### Source records
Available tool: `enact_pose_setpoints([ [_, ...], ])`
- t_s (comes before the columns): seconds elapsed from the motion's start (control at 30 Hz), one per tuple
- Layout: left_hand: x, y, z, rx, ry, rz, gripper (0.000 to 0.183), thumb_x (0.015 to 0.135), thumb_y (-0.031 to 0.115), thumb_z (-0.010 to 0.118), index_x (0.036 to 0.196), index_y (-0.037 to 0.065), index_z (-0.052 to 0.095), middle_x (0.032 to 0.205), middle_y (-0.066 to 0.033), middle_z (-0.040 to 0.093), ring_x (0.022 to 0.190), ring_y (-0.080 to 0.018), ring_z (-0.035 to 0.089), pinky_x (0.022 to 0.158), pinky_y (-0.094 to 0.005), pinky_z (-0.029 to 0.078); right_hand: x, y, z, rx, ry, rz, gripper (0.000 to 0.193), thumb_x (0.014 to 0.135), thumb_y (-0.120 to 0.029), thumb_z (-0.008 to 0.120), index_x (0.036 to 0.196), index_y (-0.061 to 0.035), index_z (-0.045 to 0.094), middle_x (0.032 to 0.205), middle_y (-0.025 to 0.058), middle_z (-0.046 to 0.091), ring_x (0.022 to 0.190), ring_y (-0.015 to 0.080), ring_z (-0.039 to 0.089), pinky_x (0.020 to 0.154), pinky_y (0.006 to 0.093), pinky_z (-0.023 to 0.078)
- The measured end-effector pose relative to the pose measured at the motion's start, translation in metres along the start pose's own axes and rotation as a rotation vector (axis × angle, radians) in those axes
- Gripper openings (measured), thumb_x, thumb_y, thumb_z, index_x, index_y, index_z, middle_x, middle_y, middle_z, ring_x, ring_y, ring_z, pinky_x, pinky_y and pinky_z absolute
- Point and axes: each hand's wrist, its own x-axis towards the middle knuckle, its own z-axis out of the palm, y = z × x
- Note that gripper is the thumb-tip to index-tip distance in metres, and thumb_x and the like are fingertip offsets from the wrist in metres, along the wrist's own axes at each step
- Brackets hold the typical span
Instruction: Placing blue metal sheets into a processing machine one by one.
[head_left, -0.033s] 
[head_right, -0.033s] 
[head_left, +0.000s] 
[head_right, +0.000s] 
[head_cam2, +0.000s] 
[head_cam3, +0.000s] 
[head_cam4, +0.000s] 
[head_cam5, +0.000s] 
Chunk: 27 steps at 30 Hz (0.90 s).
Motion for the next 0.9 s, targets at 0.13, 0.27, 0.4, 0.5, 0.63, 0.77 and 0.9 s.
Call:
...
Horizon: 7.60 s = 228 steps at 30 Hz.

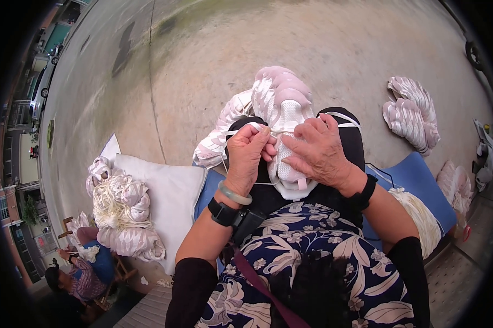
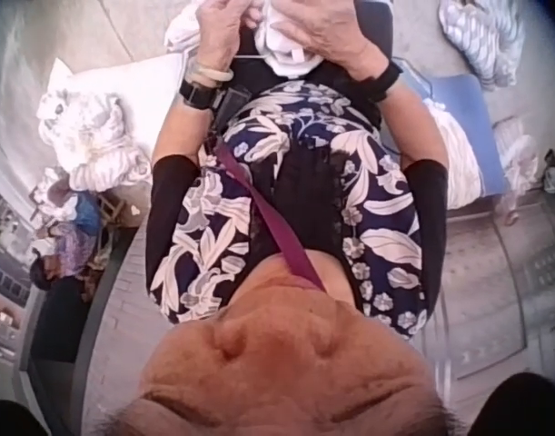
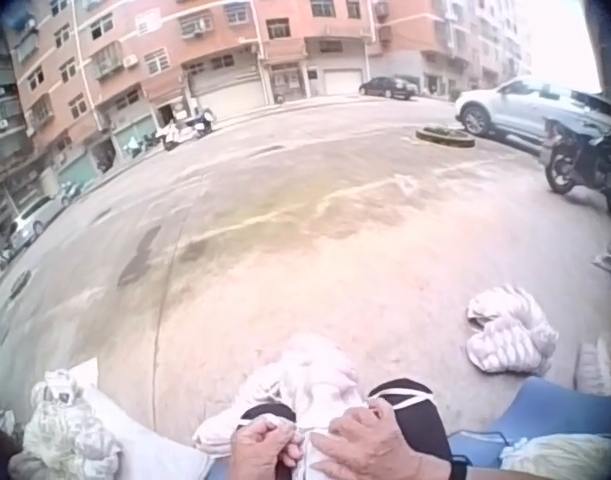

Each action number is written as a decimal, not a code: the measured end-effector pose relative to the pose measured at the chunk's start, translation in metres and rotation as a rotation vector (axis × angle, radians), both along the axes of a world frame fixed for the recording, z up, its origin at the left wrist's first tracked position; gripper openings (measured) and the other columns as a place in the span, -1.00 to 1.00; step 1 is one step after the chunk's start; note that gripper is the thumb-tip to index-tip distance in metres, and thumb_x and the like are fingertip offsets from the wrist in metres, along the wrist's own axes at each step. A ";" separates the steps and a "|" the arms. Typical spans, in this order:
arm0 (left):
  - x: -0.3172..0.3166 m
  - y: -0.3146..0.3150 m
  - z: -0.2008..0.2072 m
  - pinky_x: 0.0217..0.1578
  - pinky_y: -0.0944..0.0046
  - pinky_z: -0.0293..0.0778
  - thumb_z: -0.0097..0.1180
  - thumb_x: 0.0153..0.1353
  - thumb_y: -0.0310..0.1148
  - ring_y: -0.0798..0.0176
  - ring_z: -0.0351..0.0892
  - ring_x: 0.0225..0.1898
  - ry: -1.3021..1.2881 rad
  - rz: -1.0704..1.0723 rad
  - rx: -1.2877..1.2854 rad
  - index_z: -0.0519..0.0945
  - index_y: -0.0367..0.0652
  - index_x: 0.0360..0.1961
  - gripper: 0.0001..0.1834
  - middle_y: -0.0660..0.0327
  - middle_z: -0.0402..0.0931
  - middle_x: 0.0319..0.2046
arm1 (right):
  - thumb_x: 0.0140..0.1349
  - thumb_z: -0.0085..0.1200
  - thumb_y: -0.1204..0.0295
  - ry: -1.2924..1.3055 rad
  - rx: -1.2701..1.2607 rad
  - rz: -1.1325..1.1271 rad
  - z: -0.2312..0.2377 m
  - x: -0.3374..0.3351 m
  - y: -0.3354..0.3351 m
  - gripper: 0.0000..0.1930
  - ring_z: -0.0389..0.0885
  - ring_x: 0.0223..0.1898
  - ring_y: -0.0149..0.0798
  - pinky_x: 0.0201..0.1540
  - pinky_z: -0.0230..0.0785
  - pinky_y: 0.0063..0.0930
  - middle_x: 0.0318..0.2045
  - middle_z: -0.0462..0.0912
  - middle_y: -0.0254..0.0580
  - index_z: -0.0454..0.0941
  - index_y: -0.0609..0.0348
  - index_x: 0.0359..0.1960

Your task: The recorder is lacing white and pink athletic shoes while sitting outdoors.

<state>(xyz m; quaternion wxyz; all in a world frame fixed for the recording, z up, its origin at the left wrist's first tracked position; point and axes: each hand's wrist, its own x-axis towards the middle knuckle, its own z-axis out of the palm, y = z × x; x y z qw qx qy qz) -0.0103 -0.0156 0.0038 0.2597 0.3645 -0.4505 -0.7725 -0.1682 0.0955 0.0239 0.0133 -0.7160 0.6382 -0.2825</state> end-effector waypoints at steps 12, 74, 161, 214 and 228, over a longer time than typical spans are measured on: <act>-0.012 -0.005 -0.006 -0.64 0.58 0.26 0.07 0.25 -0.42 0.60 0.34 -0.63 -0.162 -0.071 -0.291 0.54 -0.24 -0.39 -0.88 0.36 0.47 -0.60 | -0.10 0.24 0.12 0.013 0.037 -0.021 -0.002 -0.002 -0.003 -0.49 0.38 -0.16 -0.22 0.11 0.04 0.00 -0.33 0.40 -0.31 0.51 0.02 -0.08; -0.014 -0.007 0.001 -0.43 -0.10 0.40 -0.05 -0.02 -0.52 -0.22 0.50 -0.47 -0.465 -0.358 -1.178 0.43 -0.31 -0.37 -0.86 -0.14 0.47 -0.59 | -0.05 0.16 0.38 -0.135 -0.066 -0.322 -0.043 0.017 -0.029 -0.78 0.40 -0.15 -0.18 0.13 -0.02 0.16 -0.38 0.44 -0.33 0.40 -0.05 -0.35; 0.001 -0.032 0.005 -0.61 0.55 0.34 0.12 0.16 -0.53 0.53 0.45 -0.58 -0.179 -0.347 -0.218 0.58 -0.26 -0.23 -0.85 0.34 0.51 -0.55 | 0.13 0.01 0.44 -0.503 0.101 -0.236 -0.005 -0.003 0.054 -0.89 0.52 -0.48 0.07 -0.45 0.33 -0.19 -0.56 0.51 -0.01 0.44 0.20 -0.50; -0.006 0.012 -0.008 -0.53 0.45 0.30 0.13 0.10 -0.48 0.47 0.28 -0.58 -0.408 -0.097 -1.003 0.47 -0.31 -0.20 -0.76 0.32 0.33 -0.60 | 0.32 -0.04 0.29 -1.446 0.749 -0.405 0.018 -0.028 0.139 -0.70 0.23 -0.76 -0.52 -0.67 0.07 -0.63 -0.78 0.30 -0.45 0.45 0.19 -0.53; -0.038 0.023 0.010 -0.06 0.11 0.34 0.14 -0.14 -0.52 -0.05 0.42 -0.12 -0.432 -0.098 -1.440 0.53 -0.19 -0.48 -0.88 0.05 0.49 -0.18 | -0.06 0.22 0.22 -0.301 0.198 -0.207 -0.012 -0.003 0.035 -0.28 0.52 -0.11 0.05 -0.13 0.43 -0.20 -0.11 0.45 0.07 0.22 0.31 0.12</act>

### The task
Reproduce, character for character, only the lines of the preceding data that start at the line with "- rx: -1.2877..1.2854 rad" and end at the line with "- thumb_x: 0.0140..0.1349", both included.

### Output below
  - rx: -1.2877..1.2854 rad
  - index_z: -0.0519..0.0945
  - index_y: -0.0367..0.0652
  - index_x: 0.0360..0.1961
  - gripper: 0.0001..0.1834
  - middle_y: -0.0660..0.0327
  - middle_z: -0.0402..0.0931
  - middle_x: 0.0319..0.2046
arm1 (right):
  - thumb_x: 0.0140..0.1349

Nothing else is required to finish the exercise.